• [Work task]: Here is a listing. Repeat it exactly and in its entirety.

++++ The data

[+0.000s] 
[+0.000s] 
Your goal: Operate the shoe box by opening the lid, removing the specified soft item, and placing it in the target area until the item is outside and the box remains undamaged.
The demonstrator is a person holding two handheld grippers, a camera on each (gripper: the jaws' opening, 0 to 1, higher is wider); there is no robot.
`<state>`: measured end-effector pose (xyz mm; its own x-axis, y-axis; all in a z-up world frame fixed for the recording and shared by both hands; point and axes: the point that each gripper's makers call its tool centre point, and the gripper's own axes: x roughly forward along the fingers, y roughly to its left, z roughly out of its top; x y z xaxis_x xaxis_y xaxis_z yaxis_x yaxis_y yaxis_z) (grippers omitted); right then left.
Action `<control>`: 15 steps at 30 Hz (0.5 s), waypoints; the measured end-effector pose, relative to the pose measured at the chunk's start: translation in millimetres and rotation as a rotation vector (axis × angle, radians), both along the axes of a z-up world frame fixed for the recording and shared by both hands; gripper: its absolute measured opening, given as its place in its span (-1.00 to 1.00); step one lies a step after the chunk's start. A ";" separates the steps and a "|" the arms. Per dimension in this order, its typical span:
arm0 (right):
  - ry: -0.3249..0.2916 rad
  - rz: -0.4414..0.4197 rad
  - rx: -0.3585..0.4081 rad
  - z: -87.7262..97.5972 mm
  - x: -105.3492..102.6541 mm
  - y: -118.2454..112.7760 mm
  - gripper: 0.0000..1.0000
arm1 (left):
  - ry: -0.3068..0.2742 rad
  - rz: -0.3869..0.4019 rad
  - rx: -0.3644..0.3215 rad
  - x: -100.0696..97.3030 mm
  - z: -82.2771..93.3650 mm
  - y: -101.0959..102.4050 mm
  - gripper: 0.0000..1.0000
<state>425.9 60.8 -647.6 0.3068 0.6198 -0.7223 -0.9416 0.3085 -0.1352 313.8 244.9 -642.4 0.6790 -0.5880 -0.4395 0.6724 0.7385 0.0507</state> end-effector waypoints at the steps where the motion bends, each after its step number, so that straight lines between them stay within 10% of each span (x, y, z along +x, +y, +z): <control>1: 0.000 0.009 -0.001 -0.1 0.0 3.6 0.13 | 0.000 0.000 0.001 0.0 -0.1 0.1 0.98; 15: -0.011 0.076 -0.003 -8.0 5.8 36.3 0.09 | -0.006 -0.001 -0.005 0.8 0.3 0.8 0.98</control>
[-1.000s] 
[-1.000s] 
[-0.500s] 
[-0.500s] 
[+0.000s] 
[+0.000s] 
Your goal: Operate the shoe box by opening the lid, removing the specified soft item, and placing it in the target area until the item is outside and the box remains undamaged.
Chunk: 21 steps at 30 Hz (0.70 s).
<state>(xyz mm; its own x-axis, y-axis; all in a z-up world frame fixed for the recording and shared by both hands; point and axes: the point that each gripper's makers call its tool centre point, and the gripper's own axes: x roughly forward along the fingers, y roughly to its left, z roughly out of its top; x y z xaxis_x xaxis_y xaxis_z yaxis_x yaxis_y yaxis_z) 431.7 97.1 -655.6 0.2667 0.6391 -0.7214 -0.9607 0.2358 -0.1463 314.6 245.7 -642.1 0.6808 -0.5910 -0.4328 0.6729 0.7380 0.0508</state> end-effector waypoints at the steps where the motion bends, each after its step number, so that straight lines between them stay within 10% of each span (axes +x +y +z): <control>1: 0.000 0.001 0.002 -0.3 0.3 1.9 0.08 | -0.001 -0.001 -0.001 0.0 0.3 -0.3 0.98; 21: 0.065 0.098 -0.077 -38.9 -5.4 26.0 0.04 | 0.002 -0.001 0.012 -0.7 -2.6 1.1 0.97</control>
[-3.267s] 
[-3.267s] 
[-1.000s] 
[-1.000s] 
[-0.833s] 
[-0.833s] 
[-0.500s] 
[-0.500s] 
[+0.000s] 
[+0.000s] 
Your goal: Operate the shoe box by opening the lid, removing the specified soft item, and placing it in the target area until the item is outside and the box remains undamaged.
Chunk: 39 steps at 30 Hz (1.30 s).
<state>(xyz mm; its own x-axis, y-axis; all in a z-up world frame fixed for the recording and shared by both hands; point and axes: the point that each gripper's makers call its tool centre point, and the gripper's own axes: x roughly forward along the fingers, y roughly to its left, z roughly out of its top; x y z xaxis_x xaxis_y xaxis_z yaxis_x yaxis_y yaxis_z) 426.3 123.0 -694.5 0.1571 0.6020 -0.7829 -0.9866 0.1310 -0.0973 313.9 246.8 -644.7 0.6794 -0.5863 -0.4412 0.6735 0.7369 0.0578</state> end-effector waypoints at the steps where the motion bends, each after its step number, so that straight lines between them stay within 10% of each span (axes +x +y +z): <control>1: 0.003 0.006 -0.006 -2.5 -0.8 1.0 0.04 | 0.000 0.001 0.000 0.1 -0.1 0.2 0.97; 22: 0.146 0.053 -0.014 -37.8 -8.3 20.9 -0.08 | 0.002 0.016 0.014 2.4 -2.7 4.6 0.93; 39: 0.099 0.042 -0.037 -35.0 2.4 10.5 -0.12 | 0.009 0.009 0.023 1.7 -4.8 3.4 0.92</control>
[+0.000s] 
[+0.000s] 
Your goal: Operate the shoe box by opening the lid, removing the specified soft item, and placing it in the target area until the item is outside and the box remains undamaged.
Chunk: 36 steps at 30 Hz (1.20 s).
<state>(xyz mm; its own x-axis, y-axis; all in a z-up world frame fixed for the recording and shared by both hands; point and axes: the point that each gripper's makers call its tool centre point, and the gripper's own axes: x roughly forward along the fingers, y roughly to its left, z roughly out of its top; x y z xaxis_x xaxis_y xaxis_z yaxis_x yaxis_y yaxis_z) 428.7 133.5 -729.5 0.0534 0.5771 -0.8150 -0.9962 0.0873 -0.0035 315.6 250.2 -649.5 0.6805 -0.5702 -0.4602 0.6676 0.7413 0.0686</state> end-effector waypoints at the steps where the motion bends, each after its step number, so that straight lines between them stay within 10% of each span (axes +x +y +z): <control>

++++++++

• [Written answer]:
[+0.000s] 
[+0.000s] 
Your goal: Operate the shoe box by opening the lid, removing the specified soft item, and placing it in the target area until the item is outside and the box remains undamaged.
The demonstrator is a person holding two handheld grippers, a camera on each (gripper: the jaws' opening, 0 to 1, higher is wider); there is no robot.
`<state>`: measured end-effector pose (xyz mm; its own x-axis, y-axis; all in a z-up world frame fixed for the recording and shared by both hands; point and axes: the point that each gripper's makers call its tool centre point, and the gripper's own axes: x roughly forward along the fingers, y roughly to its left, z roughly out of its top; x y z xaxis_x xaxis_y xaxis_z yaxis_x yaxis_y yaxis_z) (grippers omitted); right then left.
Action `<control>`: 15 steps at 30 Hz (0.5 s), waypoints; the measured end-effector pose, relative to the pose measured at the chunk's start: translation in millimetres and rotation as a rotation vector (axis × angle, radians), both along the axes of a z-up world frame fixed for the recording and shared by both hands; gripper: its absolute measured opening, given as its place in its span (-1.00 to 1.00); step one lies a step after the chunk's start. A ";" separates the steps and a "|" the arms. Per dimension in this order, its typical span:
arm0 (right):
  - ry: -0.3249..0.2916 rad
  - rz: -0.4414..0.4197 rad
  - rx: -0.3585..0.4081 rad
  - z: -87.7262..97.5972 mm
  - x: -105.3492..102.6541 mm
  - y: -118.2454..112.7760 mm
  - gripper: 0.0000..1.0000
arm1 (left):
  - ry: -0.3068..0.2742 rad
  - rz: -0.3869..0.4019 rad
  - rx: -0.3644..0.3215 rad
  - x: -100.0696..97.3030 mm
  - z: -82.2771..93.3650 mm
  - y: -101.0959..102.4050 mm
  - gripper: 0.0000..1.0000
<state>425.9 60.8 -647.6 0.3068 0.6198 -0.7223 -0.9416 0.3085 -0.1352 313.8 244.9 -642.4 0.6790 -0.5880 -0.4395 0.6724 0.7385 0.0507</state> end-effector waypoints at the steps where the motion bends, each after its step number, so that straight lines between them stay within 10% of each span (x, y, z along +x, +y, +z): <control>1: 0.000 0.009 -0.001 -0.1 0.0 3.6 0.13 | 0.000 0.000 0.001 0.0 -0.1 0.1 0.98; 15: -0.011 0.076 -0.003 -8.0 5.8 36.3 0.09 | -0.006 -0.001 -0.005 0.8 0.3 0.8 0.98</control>
[-1.000s] 
[-1.000s] 
[-0.500s] 
[-0.500s] 
[+0.000s] 
[+0.000s] 
Your goal: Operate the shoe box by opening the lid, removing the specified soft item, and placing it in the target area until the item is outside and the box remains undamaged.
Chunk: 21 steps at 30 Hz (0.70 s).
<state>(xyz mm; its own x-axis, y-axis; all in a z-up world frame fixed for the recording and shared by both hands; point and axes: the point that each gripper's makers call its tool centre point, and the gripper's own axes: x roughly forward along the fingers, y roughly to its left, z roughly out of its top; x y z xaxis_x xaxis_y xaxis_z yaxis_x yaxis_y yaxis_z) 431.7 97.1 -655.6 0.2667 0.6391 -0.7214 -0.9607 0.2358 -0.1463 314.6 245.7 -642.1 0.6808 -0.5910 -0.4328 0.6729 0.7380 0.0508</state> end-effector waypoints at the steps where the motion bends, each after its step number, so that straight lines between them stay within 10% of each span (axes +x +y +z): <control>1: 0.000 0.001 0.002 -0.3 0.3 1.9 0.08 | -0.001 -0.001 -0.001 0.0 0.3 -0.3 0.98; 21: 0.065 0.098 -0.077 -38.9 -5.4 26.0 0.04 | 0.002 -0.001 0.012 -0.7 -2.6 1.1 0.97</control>
[-3.267s] 
[-3.267s] 
[-1.000s] 
[-1.000s] 
[-0.833s] 
[-0.833s] 
[-0.500s] 
[-0.500s] 
[+0.000s] 
[+0.000s] 
Your goal: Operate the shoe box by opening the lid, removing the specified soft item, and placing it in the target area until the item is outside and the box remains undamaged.
Chunk: 39 steps at 30 Hz (1.30 s).
<state>(xyz mm; its own x-axis, y-axis; all in a z-up world frame fixed for the recording and shared by both hands; point and axes: the point that each gripper's makers call its tool centre point, and the gripper's own axes: x roughly forward along the fingers, y roughly to its left, z roughly out of its top; x y z xaxis_x xaxis_y xaxis_z yaxis_x yaxis_y yaxis_z) 426.3 123.0 -694.5 0.1571 0.6020 -0.7829 -0.9866 0.1310 -0.0973 313.9 246.8 -644.7 0.6794 -0.5863 -0.4412 0.6735 0.7369 0.0578</state> end-effector waypoints at the steps where the motion bends, each after its step number, so that straight lines between them stay within 10% of each span (axes +x +y +z): <control>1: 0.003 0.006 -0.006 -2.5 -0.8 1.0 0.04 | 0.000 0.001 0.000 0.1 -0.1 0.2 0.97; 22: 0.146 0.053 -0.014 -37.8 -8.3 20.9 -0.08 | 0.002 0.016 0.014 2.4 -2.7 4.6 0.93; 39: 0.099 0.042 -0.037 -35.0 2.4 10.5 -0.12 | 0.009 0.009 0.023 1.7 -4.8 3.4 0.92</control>
[+0.000s] 
[+0.000s] 
Your goal: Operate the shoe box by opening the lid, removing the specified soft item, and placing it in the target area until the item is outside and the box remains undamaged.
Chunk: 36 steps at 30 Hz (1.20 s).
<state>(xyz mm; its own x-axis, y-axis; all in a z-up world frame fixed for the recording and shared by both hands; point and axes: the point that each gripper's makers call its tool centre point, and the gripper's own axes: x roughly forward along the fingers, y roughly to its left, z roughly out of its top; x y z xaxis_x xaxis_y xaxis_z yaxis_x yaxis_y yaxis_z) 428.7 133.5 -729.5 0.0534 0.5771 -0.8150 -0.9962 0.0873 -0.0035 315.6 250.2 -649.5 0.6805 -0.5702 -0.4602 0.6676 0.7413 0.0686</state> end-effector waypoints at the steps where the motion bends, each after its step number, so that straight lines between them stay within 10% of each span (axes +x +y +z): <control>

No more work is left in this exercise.